[SUPPLIED MATERIAL Boundary: Start]
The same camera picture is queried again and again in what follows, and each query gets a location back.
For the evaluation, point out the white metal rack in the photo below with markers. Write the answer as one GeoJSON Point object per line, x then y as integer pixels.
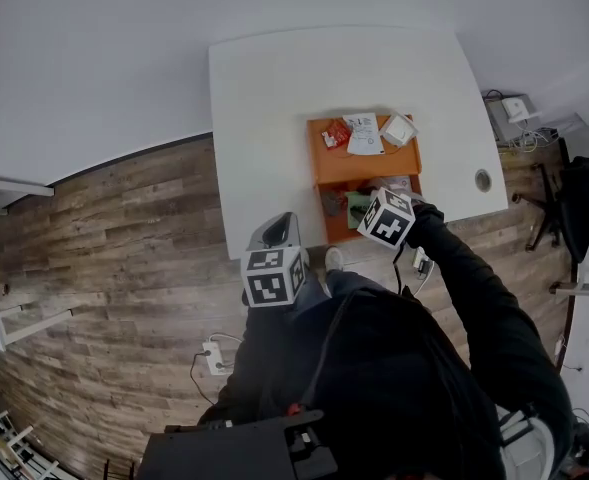
{"type": "Point", "coordinates": [16, 438]}

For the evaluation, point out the black chest-mounted box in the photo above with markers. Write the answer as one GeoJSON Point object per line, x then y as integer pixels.
{"type": "Point", "coordinates": [224, 453]}

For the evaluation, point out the person's black jacket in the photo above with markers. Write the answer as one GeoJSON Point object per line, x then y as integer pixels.
{"type": "Point", "coordinates": [384, 368]}

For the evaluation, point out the white square packet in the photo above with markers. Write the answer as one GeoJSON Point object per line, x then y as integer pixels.
{"type": "Point", "coordinates": [398, 129]}

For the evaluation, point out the person's left forearm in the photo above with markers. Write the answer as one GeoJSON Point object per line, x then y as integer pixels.
{"type": "Point", "coordinates": [259, 348]}

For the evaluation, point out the person's right shoe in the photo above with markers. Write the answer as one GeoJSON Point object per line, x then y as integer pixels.
{"type": "Point", "coordinates": [334, 258]}

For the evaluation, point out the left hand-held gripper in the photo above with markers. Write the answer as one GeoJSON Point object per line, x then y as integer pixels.
{"type": "Point", "coordinates": [274, 278]}

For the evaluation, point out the grey and red packet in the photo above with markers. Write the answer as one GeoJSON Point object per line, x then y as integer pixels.
{"type": "Point", "coordinates": [333, 203]}

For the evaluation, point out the person's blue jeans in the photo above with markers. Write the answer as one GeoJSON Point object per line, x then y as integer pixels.
{"type": "Point", "coordinates": [344, 280]}

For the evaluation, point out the green packet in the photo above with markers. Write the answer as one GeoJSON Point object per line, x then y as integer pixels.
{"type": "Point", "coordinates": [359, 197]}

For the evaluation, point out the person's right forearm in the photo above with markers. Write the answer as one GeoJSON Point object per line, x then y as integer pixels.
{"type": "Point", "coordinates": [454, 268]}

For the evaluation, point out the orange storage box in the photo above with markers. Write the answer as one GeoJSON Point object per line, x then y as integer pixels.
{"type": "Point", "coordinates": [364, 168]}

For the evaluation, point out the white router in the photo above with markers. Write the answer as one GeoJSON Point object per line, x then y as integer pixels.
{"type": "Point", "coordinates": [515, 109]}

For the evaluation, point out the black office chair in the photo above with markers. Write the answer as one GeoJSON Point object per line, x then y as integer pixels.
{"type": "Point", "coordinates": [579, 203]}

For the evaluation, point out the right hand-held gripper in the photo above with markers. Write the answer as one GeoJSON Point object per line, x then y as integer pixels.
{"type": "Point", "coordinates": [386, 218]}
[SUPPLIED MATERIAL Boundary: End]
• ABOUT THIS EXERCISE: Output the entries above verbatim. Omit the images.

• RESULT OF THIS EXERCISE:
The same camera picture is queried again and again in what follows, and each query gets a location back.
For the evaluation, point out the white metal rack in the photo below with markers. Write the answer as one GeoJSON Point object per line, x then y as integer pixels.
{"type": "Point", "coordinates": [16, 438]}

For the evaluation, point out the black chest-mounted box in the photo above with markers. Write the answer as one GeoJSON Point object per line, x then y as integer pixels.
{"type": "Point", "coordinates": [224, 453]}

For the evaluation, point out the person's black jacket in the photo above with markers. Write the answer as one GeoJSON Point object per line, x then y as integer pixels.
{"type": "Point", "coordinates": [384, 368]}

For the evaluation, point out the white square packet in the photo above with markers. Write the answer as one GeoJSON Point object per line, x then y as integer pixels.
{"type": "Point", "coordinates": [398, 129]}

For the evaluation, point out the person's left forearm in the photo above with markers. Write the answer as one GeoJSON Point object per line, x then y as integer pixels.
{"type": "Point", "coordinates": [259, 348]}

For the evaluation, point out the person's right shoe in the photo above with markers. Write the answer as one GeoJSON Point object per line, x then y as integer pixels.
{"type": "Point", "coordinates": [334, 258]}

For the evaluation, point out the left hand-held gripper in the photo above with markers. Write the answer as one GeoJSON Point object per line, x then y as integer pixels.
{"type": "Point", "coordinates": [274, 278]}

For the evaluation, point out the grey and red packet in the photo above with markers. Write the answer as one GeoJSON Point object per line, x then y as integer pixels.
{"type": "Point", "coordinates": [333, 203]}

For the evaluation, point out the person's blue jeans in the photo above with markers. Write the answer as one GeoJSON Point object per line, x then y as integer pixels.
{"type": "Point", "coordinates": [344, 280]}

For the evaluation, point out the green packet in the photo above with markers. Write the answer as one GeoJSON Point object per line, x then y as integer pixels.
{"type": "Point", "coordinates": [359, 197]}

For the evaluation, point out the person's right forearm in the photo above with markers. Write the answer as one GeoJSON Point object per line, x then y as integer pixels.
{"type": "Point", "coordinates": [454, 268]}

For the evaluation, point out the orange storage box in the photo above with markers. Write the answer as one GeoJSON Point object per line, x then y as integer pixels.
{"type": "Point", "coordinates": [364, 168]}

For the evaluation, point out the white router in the photo above with markers. Write the answer as one GeoJSON Point object per line, x then y as integer pixels.
{"type": "Point", "coordinates": [515, 109]}

For the evaluation, point out the black office chair in the photo above with markers. Write the answer as one GeoJSON Point object per line, x then y as integer pixels.
{"type": "Point", "coordinates": [579, 203]}

For the evaluation, point out the right hand-held gripper in the photo above with markers. Write the answer as one GeoJSON Point object per line, x then y as integer pixels.
{"type": "Point", "coordinates": [386, 218]}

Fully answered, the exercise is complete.